Dear Mr. Moffa,
Thank you for posting your request on History Hub!
According to the Nationality Act of 1940 Section 320, a person not an alien enemy, who resided uninterruptedly within the United States during the period of five years next preceding July 1, 1920, and was on that date otherwise qualified to become a citizen of the United States, except that such person had not made a declaration of intention required by law and who during or prior to that time, because of misinformation regarding the citizenship status of such person erroneously exercised the rights and performed the duties of a citizen of the United States in good faith, may file the petition for naturalization prescribed by law without making the preliminary declaration of intention, and upon satisfactory proof to the court that petitioner has so acted may be admitted as a citizen of the United States upon complying with the other requirements of the naturalization laws.

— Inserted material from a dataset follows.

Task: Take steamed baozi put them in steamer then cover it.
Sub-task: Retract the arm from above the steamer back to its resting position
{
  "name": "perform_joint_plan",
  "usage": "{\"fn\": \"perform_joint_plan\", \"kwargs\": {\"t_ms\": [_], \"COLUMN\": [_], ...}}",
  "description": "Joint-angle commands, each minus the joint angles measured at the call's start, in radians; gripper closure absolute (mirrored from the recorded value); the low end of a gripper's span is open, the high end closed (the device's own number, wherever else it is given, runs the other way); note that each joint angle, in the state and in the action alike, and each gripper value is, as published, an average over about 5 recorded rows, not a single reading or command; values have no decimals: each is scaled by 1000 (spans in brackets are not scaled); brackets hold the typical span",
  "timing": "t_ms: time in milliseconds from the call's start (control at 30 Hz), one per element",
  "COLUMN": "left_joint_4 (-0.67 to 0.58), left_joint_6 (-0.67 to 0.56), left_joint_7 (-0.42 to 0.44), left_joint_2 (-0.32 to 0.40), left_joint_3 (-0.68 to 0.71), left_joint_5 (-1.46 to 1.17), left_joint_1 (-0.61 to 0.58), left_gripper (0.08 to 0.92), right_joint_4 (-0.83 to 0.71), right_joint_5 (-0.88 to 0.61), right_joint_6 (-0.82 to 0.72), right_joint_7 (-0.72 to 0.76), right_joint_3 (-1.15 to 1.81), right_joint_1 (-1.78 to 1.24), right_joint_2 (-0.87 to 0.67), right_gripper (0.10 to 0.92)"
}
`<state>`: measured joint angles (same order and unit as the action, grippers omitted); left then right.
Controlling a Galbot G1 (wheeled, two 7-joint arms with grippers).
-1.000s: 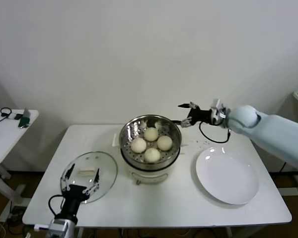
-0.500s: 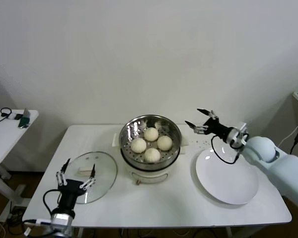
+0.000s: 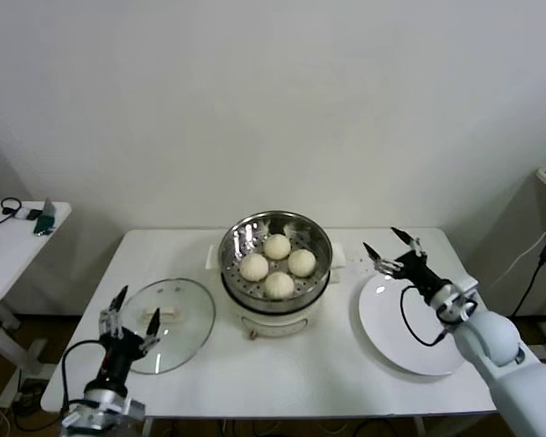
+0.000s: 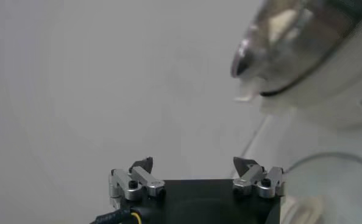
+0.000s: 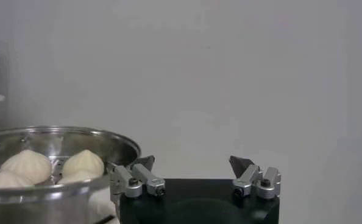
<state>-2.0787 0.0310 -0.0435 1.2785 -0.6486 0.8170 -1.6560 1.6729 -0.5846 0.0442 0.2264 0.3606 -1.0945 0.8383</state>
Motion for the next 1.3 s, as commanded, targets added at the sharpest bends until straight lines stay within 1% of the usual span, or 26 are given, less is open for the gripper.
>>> {"fn": "perform_joint_plan", "kwargs": {"t_ms": [33,433,567,700,1100,1300], "left_joint_4": [145,389,446,488,585,605], "left_joint_6": [-16,8,19,33,28,30], "left_joint_7": [10,-56,-85,-101,-114,-122], "left_joint_2": [-49,14,31,39,29,28], "left_joint_3": [56,101,103,103,99,102], "left_joint_5": [534,593,593,593,592,583], "left_joint_1": [47,199,243,273,359,385], "left_gripper": [177,177,177,177,177,177], "right_joint_4": [91,87,86,82,70,66], "right_joint_5": [95,139,144,149,169,173], "right_joint_6": [-32,-35,-31,-27,-5,5], "right_joint_7": [-6,-19,-19,-19,-12,-4], "right_joint_3": [303,364,373,378,395,412], "right_joint_1": [-310,-369,-375,-379,-388,-398], "right_joint_2": [201,266,280,286,312,317], "right_gripper": [203,203,203,203,203,203]}}
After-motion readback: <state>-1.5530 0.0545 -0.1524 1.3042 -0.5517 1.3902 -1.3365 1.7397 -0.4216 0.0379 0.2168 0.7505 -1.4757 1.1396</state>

In general, naturalization was a two-step process* that took a minimum of five years. After residing in the United States for two years, an alien could file a "declaration of intention" ("first papers") to become a citizen. After three additional years, the alien could "petition for naturalization" (”second papers”). After the petition was granted, a certificate of citizenship was issued to the alien. Your relative may not have completed the process.
You may wish to review these websites History of the Certificate of Naturalization (1906-1956) for additional information and/or resources.
We hope this is helpful. Best of luck with your family research!